First principles calculations on magnetic and optical properties of (Cr, Mn) co-doped 4H-SiC

By means of first-principles calculations, we investigate the effect of Cr, Mn impurities on the magnetic and optical properties of 4H-SiC. We find the Cr atom monodoped 4H-SiC has the more stable configuration. The Cr monodoped, Co monodoped, (Cr, Co) co-doped and (Cr, Co, V-Si) co-doped 4H-SiC system all can induce magnetism. The results indicate that (Cr, Co) co-doped 4H-SiC has the strongest ferromagnetism with Delta E of -489.7 meV. The magnetic coupling between the magnetic moments and the strong ferromagnetic coupling caused by Cr and Mn doping can be attributed to the p-d hybrid interaction.
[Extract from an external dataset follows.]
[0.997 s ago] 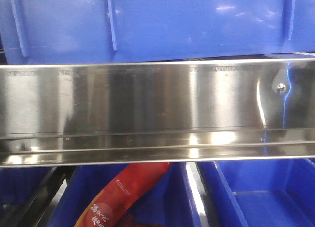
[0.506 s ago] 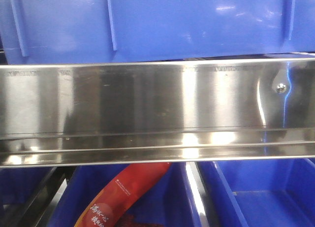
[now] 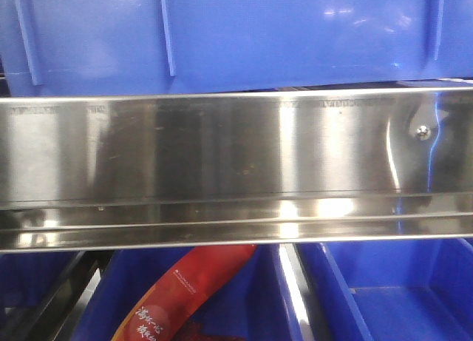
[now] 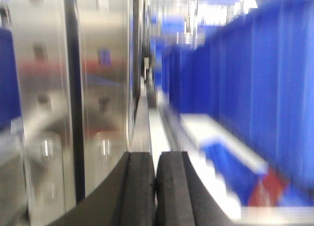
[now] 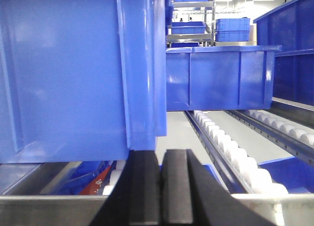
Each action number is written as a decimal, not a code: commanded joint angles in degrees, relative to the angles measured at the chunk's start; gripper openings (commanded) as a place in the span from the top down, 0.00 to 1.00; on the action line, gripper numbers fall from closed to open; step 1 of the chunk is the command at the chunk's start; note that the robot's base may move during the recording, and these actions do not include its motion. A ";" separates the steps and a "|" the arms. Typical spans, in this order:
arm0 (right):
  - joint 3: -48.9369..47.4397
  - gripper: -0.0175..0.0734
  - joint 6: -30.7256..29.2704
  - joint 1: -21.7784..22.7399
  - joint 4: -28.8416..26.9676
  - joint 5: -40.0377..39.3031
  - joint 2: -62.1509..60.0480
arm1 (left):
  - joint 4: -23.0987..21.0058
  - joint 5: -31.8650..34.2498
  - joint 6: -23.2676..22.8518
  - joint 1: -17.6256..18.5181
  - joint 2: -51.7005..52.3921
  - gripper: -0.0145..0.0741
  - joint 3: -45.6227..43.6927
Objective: Move blue bin to conveyor side
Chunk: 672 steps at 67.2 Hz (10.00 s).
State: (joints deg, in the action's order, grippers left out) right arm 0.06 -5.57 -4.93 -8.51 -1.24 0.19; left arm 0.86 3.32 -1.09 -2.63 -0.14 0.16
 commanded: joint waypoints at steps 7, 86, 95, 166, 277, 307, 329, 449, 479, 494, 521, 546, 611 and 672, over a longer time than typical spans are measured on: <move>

The silicon vacancy has a negative influence on the local magnetic moments of Mn atom of (Cr, Mn) co-doped 4H-SiC. When transition metals (TM = Cr, Mn atoms) are introduced into 4H-SiC, the imaginary part of the dielectric function and the adsorption spectrum are both red-shifted with the change of band gap. The results provide a new route for the potential applications of dilute magnetic semiconductors in spintronic devices by transition metal (TM = Cr, Mn atoms) doped 4H-SiC.